Return the lines below in which the string "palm" occurs.

• • • • • • •

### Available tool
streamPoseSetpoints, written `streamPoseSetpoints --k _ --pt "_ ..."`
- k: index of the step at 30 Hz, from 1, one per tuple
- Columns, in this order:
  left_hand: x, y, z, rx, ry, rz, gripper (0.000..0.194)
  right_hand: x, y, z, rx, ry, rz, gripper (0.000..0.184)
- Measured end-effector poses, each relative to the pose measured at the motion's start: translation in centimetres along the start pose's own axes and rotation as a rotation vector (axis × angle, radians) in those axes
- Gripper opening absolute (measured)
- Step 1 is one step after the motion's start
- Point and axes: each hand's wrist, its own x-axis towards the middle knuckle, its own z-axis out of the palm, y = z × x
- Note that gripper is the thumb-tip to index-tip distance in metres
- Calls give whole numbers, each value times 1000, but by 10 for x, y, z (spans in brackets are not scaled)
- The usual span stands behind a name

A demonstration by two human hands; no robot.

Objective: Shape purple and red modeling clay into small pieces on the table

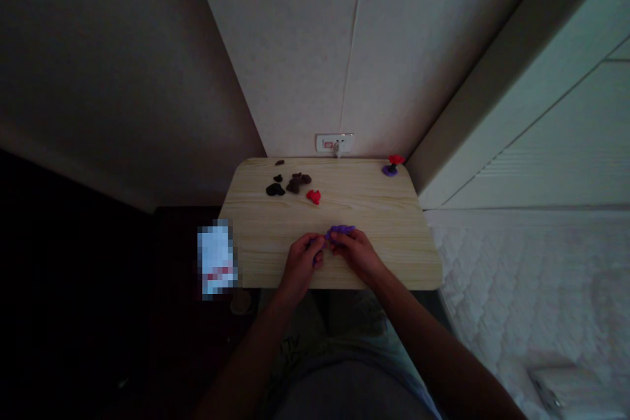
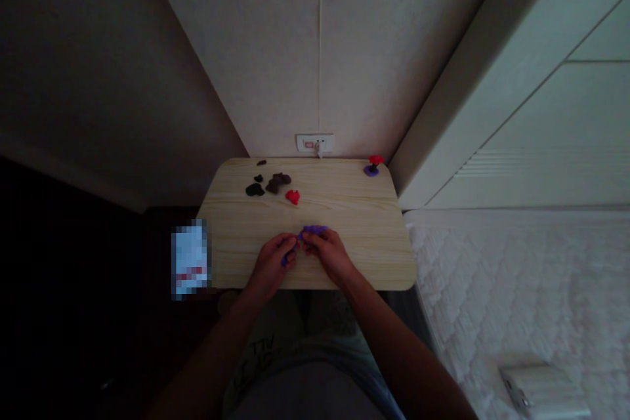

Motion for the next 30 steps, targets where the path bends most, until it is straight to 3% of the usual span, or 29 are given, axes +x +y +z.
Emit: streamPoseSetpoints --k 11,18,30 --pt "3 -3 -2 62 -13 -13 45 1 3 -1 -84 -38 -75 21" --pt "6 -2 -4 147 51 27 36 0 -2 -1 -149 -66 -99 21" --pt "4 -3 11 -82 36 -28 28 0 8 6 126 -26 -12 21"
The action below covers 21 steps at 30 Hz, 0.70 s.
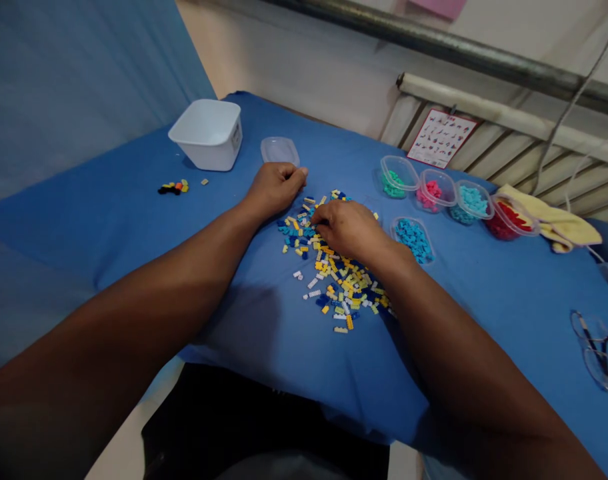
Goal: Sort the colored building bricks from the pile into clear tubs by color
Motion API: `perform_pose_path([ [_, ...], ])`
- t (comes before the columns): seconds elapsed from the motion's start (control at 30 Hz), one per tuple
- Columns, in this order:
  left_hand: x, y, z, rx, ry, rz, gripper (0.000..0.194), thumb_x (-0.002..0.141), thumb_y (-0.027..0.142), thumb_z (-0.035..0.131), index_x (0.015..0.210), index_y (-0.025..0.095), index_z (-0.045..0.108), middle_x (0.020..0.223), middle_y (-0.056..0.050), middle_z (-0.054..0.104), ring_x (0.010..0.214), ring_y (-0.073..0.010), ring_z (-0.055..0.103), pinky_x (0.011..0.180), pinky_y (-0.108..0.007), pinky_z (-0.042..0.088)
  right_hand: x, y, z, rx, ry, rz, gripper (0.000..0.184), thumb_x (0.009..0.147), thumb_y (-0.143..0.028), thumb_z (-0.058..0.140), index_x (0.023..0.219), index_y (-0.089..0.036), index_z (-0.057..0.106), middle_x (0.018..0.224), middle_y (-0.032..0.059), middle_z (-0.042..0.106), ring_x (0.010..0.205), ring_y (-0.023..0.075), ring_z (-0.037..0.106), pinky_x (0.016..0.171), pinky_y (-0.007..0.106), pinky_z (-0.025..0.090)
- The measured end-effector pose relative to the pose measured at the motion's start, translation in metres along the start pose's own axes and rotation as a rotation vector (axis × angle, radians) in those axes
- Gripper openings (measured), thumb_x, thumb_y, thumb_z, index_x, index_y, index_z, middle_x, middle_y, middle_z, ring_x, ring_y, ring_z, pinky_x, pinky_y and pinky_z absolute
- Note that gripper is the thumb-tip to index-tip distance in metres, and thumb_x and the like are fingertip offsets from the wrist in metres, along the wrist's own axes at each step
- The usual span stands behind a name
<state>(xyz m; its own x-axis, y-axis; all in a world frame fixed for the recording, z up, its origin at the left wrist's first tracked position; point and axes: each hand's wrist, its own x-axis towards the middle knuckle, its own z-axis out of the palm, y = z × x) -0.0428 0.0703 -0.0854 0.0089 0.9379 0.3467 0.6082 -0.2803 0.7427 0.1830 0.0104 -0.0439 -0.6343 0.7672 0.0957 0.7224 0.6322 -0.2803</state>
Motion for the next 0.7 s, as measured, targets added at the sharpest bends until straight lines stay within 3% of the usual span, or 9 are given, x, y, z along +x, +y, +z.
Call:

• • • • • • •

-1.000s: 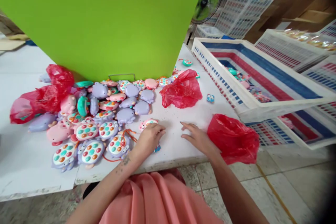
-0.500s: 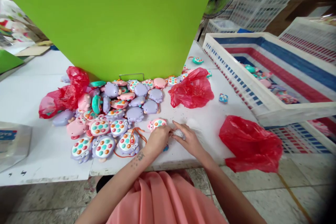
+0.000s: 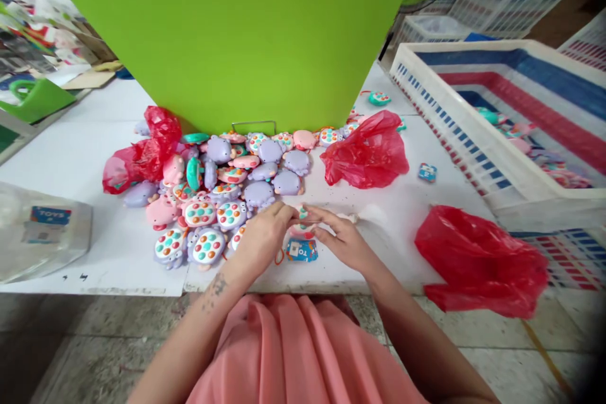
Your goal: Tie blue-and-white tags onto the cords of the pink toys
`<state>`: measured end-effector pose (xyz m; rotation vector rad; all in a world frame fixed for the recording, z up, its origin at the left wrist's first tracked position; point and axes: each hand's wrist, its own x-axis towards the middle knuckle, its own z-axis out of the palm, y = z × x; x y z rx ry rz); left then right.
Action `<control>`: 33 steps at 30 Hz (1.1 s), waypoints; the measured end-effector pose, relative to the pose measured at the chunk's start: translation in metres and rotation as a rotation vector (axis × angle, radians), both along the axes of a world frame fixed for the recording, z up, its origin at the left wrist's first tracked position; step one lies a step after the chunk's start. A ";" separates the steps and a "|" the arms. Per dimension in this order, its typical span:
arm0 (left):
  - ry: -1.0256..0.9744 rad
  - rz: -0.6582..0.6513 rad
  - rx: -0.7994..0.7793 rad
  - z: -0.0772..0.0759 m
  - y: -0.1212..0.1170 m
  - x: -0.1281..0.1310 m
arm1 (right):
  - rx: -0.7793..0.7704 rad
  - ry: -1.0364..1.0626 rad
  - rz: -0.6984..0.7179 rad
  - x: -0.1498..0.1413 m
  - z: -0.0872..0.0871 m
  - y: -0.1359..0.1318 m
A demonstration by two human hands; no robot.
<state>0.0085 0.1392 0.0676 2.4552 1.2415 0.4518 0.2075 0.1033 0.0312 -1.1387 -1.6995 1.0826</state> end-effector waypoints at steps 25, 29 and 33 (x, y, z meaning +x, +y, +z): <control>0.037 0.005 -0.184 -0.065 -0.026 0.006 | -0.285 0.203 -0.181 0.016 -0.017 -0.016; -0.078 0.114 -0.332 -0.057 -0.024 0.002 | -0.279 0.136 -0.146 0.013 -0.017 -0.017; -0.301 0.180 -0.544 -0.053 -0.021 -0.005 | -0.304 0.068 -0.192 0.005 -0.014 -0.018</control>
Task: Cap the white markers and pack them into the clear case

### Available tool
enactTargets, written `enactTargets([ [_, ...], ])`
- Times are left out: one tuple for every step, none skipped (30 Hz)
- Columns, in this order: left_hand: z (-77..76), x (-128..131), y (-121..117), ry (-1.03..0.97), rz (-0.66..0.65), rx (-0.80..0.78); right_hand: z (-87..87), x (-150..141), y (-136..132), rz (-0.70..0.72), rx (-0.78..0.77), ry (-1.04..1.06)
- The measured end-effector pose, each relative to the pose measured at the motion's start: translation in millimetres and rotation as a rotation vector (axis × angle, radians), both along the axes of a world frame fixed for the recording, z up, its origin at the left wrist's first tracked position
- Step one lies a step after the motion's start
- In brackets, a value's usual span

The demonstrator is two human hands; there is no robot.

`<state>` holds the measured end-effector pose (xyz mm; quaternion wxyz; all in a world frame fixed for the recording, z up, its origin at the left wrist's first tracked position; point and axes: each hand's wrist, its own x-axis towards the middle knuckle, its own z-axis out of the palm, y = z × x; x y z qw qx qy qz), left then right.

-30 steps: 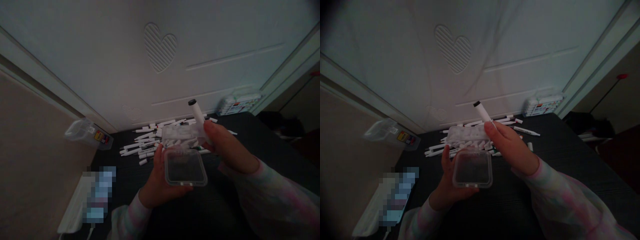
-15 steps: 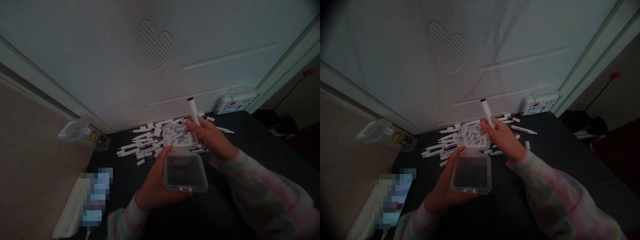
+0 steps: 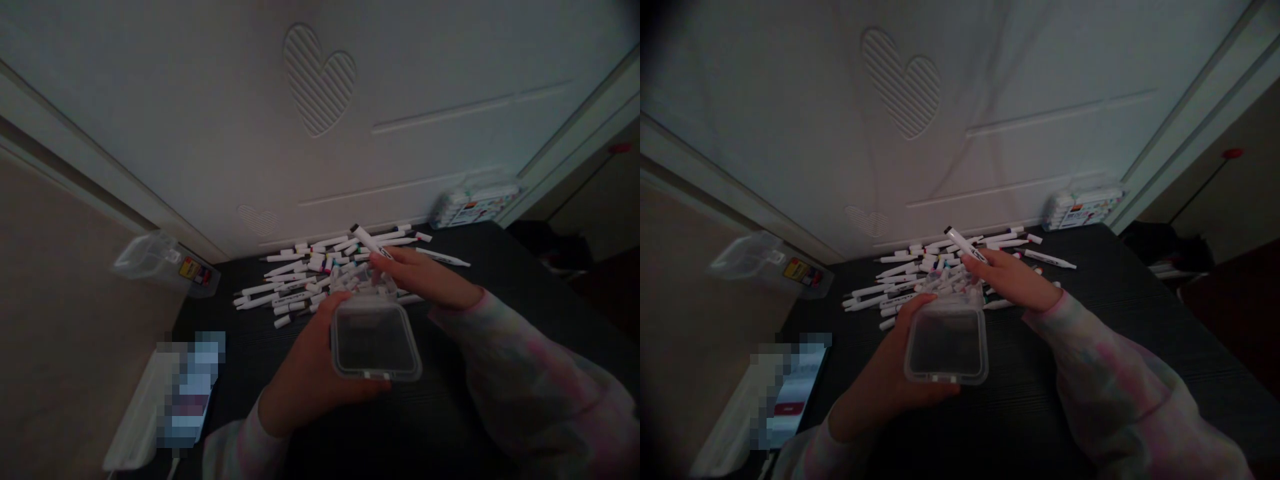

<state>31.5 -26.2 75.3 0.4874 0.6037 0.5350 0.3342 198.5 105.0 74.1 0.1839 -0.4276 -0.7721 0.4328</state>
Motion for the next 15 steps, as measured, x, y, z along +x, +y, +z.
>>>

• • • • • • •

Task answer:
- Point and axes: each hand's wrist, its own x-axis towards the middle knuckle, its own z-axis out of the palm, y = z × x
<state>(xyz m; its own x-axis, y-axis; all in a world frame fixed for the recording, z up, its origin at the left wrist's first tracked position; point and axes: each hand's wrist, its own x-axis towards the middle knuckle, its own z-axis out of the palm, y = z × x) -0.0428 0.0703 -0.0854 0.0089 0.9379 0.3467 0.6082 -0.2803 0.7427 0.1830 0.0104 -0.0439 -0.6343 0.7672 0.0957 0.7224 0.6322 -0.2803</state>
`<state>`: measured end-effector pose (xyz m; rotation vector rad; all in a world frame fixed for the recording, z up, its origin at the left wrist's first tracked position; point and axes: each hand's wrist, its own x-axis towards the middle knuckle, its own z-axis out of the palm, y = z × x; x y z rx ry rz); left then right.
`<state>` holds the measured end-effector pose (xyz mm; quaternion wxyz; all in a world frame fixed for the recording, z up, its origin at the left wrist's first tracked position; point and axes: each hand's wrist, its own x-axis towards the middle knuckle, its own z-axis out of the palm, y = z × x; x y z qw qx qy qz), left then right.

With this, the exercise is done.